Entries linking to categorize
1580s, in Aristotle's logic, "a highest notion," from French catégorie, from Late Latin categoria, from Greek kategoria "accusation, prediction, category," verbal noun from kategorein "to speak against; to accuse, assert, predicate," from kata "down to" (or perhaps "against;" see cata-) + agoreuein "to harangue, to declaim (in the assembly)," from agora "public assembly" (from PIE root *ger- "to gather").
The verb's original sense of "accuse" had weakened to "assert, name" by the time Aristotle applied kategoria to his 10 classes of "expressions that are in no way composite," perhaps "things that can be named simply." Exactly what he meant by it "has been disputed almost from his own day till the present" [OED].
What, exactly, is meant by the word "category," whether in Aristotle or in Kant and Hegel, I must confess that I have never been able to understand. I do not myself believe that the term "category" is in any way useful in philosophy, as representing any clear idea. [Bertrand Russell, "A History of Western Philosophy"]
The sense of "any very wide and distinctive class, any comprehensive class of persons or things" is from 1660s.
category should be used by no-one who is not prepared to state (1) that he does not mean class, & (2) that he knows the difference between the two .... [Fowler]

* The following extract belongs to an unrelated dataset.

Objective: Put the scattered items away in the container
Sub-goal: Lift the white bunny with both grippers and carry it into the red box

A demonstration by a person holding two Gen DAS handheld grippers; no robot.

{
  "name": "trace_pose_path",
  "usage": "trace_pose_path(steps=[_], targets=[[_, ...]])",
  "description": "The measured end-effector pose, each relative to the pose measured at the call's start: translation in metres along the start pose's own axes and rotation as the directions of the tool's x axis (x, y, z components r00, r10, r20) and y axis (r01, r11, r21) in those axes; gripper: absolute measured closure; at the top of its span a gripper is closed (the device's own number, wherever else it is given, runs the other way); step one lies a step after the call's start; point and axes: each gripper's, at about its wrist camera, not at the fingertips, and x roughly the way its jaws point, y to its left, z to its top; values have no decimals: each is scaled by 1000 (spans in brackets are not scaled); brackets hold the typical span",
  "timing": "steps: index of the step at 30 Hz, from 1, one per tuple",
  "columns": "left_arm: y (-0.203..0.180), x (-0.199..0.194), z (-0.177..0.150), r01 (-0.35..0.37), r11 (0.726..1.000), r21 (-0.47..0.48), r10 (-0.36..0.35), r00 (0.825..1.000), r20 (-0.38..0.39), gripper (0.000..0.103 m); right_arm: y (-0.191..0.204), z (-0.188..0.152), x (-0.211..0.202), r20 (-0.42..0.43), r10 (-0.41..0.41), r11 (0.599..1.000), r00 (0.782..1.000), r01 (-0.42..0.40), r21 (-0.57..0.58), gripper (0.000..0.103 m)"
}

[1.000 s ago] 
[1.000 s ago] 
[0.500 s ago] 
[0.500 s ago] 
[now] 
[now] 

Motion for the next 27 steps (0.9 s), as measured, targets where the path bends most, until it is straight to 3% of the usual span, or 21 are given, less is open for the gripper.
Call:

word-forming element used to make verbs, Middle English -isen, from Old French -iser/-izer, from Late Latin -izare, from Greek -izein, a verb-forming element denoting the doing of the noun or adjective to which it is attached.
The variation of -ize and -ise began in Old French and Middle English, perhaps aided by a few words (such as surprise, see below) where the ending is French or Latin, not Greek. With the classical revival, English partially reverted to the correct Greek -z- spelling from late 16c. But the 1694 edition of the authoritative French Academy dictionary standardized the spellings as -s-, which influenced English.
In Britain, despite the opposition to it (at least formerly) of OED, Encyclopaedia Britannica, the Times of London, and Fowler, -ise remains dominant. Fowler thinks this is to avoid the difficulty of remembering the short list of common words not from Greek which must be spelled with an -s- (such as advertise, devise, surprise). American English has always favored -ize. The spelling variation involves about 200 English verbs.